As illustrated in Figure 2d, in PC3, variability in the physicochemical properties was associated with a change in the MCC grade. D2, D3, and D18 exhibited negative scores in PC3, whereas B4, B9, and B10 showed positive scores. MCC with a positive score in PC3 is expected to present high tapped density and low BFE, true density, and porosity. In contrast, MCC with a negative score in PC3 exhibited low tapped density and high BFE, true density, and porosity. As presented in Figure 2d, the variability in physicochemical properties was noted with shifts in the MCC grade and manufacturer in PC4. B1, B2, B7, and C4 presented positive loading scores, whereas A3 had a negative loading score in PC4. As demonstrated in Figure 2b, MCC with a positive score in PC4 is expected to present high LOD and SI and low CBD. Contrarily, MCC with a negative score in PC4 exhibited low LOD and SI and high CBD.

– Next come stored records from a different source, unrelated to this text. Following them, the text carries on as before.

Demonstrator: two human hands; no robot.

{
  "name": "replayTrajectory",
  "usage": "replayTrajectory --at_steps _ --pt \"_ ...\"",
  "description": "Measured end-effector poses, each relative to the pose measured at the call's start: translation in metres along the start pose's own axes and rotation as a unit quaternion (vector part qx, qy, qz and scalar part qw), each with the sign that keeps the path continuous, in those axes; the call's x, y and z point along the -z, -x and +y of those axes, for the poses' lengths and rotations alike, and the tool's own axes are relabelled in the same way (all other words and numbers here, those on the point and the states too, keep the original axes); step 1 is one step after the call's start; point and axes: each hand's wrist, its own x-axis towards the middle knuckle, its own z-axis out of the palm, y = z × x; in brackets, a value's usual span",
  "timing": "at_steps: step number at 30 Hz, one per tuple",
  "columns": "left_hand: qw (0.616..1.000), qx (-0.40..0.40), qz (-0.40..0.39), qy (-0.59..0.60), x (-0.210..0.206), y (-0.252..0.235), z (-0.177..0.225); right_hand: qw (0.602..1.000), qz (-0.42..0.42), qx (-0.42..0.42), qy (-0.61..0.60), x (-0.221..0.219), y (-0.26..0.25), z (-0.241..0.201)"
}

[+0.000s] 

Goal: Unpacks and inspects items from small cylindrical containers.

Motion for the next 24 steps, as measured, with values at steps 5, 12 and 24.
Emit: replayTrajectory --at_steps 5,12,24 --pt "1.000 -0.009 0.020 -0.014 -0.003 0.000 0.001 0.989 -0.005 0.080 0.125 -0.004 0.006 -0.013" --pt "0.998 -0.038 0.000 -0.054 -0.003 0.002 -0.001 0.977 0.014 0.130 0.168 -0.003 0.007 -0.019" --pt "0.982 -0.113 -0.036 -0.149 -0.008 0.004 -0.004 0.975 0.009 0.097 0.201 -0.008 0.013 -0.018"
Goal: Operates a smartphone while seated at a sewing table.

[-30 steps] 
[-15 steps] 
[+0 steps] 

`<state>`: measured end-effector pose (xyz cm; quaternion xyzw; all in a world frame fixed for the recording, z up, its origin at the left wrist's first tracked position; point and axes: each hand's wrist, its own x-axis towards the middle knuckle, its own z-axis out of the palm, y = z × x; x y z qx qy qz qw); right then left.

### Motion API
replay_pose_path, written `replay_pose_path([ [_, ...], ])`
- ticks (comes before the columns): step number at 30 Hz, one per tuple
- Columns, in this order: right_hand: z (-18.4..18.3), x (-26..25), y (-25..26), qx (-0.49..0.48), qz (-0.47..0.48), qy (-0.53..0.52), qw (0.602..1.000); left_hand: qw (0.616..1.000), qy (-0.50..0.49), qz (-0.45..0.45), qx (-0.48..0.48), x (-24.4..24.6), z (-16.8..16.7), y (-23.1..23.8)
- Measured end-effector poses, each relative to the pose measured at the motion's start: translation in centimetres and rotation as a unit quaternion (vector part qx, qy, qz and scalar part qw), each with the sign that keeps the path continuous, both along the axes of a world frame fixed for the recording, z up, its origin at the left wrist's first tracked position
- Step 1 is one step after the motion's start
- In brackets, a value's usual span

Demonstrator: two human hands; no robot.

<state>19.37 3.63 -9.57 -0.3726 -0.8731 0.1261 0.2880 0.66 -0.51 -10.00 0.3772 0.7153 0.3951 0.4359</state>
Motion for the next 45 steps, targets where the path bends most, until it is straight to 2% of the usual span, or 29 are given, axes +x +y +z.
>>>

To validate the impact of MCC variability on the design space, CQAs were determined by modifying the MCC manufacturer and grade in the optimal settings identified in the QbD approach. Using 36 MCC samples (Table 2), the tablet was prepared using the optimal formulation and compressed as described in Section 2.2.3. Figure 3 presents the results of the CQA measurements based on the MCC variability, and significant differences in CQAs were identified. As shown in Figure 3, the optimal dissolution ranges were fulfilled, but the optimal ranges for the assay, CU, hardness, and friability were not satisfied. In particular, MCC did not meet the optimal ranges of hardness and friability caused by the variation in physicochemical properties associated with differences in manufacturers and grades. The hardness and friability of D3 (MCC used in formulation development) were 9.25 kp and 0.12%, respectively. B4 displayed the lowest hardness (5.23 kp), whereas D15 displayed the highest friability (1.15%). The largest variations in the physicochemical properties of MCC were noted between D3 and B4 and between D3 and D15. D3 is a combination of MCC and colloidal silicon dioxide. D3 exhibits higher bulk density, better flow properties, and improved CI as compared with those of the common MCC types [56]. Owing to its properties, D3 is predominantly utilized for the direct compression process. B4 exhibits increased compactibility, unacceptable tablet weight variability, and extremely low disintegrating properties compared with those of the other grades [57]. Owing to its properties, B4 is predominantly utilized in the roller compaction process. As presented in Table 2, the CIs of D3 and B4 were 18.60% and 60.00%, respectively. B4 thus had poor flowability, whereas D3 exhibited decent flowability. Owing to its low flowability, B4 displayed less hardness than D3. D15 is a 301 grade of MCC, featuring the same quality as the 101 grades, but it increased bulk density and improved flowability. The bulk densities of D3 and D15 were 0.35 g/mL and 0.40 g/mL, respectively. The higher bulk density could decrease tensile strength and increase friability [58]. As D15 presented higher bulk density than D3, it exhibited higher friability.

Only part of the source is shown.